The Kindle Fire tablet, announced by Amazon.com on Wednesday, has three traits that make it competitive in a crowded tablet market: a low $199 price, a fast browser called Amazon Silk, and access to an abundant ecosystem of movies, music, apps, and books.
The Fire, with its 7-in. color touch screen at 1024 x 600 resolution, is lightweight at 14.6 ounces and functions over Wi-Fi only. Those features put the Fire in close contention with Barnes & Noble's Nook Color, a 7-in. e-reader and browser-enabled device that sells for $249.
Most will try to compare the Fire with the Apple iPad 2, the 9.7-in. tablet on Wi-Fi with a price tag that starts at $499. The iPad 2 is already the runaway market leader, with more than a 70% market share, according to Gartner and others.
Amazon CEO Jeff Bezos didn't mention those two competitors in his introduction of the Fire and three new Kindle e-readers priced below $149 on Wednesday, except to say that Amazon is offering "premium products at non-premium prices." Fire will ship on Nov. 15, although orders are now being taken online.

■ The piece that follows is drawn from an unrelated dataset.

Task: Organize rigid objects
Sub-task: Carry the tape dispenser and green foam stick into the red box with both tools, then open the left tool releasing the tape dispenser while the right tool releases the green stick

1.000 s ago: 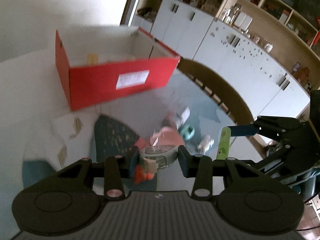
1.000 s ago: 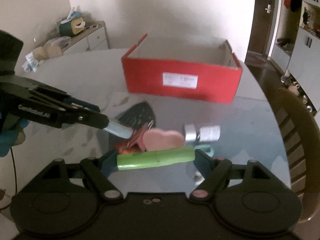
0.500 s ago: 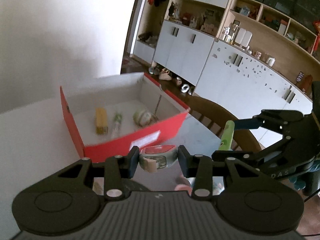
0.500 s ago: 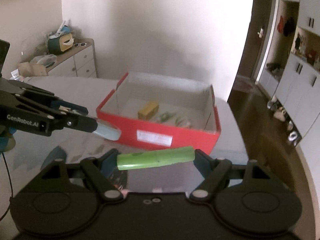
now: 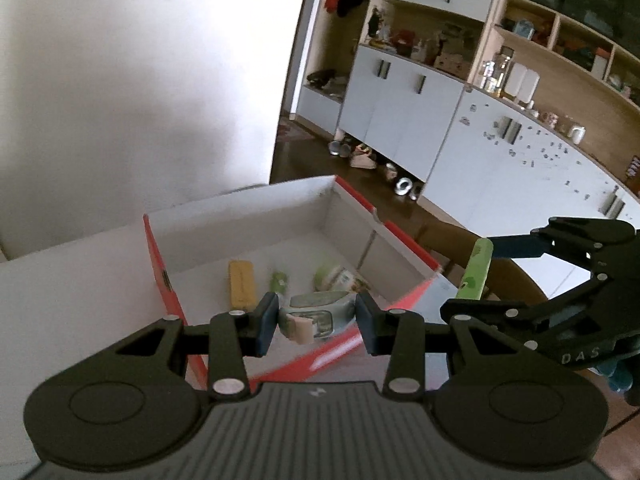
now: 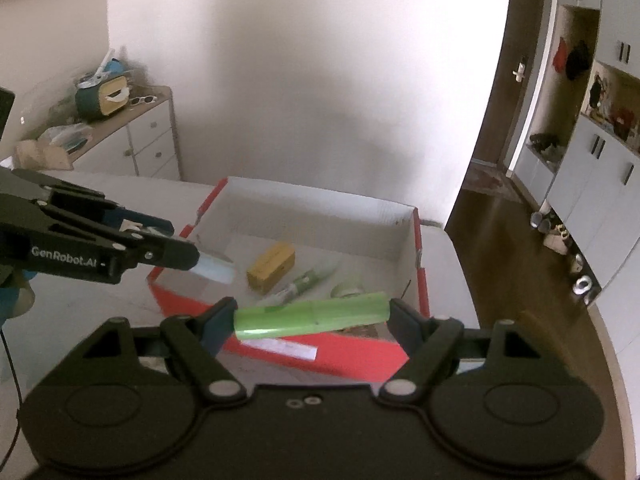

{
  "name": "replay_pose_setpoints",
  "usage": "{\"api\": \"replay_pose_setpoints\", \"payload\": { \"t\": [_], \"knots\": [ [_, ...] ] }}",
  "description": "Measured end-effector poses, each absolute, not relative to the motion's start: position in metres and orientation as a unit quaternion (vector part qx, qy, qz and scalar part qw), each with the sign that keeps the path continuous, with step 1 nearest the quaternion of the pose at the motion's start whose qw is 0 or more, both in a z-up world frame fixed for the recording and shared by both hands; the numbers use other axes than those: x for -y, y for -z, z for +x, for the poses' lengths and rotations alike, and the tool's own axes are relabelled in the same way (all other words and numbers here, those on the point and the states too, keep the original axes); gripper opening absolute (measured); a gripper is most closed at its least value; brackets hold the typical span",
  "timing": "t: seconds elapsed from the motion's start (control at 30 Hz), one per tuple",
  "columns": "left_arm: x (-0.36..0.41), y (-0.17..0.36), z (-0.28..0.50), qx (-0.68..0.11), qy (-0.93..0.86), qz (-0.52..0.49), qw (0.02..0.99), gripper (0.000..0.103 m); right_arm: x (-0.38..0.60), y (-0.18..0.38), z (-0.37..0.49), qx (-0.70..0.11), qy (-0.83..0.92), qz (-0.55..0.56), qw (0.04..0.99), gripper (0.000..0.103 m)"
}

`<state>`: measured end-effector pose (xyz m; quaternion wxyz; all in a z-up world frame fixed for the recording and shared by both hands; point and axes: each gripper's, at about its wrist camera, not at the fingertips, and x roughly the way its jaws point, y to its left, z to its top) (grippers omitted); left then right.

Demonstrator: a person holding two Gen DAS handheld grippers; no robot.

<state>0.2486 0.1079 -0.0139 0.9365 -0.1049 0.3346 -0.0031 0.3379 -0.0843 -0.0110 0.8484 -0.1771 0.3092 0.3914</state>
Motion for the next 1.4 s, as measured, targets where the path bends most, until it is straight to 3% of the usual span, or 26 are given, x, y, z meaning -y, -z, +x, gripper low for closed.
{"api": "replay_pose_setpoints", "payload": {
  "t": [0.93,1.4],
  "knots": [
    [-0.132,0.079,0.406,-0.401,-0.065,-0.079,0.91,0.041,0.014,0.096,0.426,-0.385,-0.377,-0.23,0.81,0.081],
    [-0.127,0.107,0.432,-0.464,-0.065,-0.067,0.881,0.041,0.002,0.115,0.438,-0.408,-0.363,-0.248,0.8,0.081]
  ]
}}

Jack Gold, an analyst at J. Gold Associates, called the Fire's $199 price "groundbreaking" even if it doesn't give Amazon much room for a profit margin. "They don't have to make much profit on the device if they can sell books, music, videos and more," he added.
Bob O'Donnell, an analyst at IDC, said the $199 price "is low enough to be an impulse buy for some people. Even people with iPads may decide to buy the Fire." Amazon won't have to worry about incurring added costs for retail sales since it will sell direct, and the company might not lose profits on the $199 price, he said.
Still, direct sales mean users won't be able to handle and test the Kindle Fire in a store, O'Donnell noted. That factor didn't drag down earlier Kindle sales, but it could matter for the Kindle Fire, he said.
Aside from its impact on competing e-readers, O'Donnell said the Android-based Fire "will make life incredibly difficult for other Android-based tablet vendors" such as Samsung with its Galaxy family of tablets.
Allen Weiner, an analyst at Gartner, said the "Fire competes directly with the Nook Color and not really the iPad." But at $50 less than the Nook Color, the Kindle Fire allows for streaming media in ways that the Nook Color cannot, he added.
The $200 Android tablet will join a crowded market dominated by Apple's iPad.
"Also, you can't compare the 7-in. Kindle Fire with the [9.7-in.] iPad," Weiner said. "Magazines will look better on the iPad mostly because of real estate. You can do wonders with a 7-inch screen, but you can't make it bigger."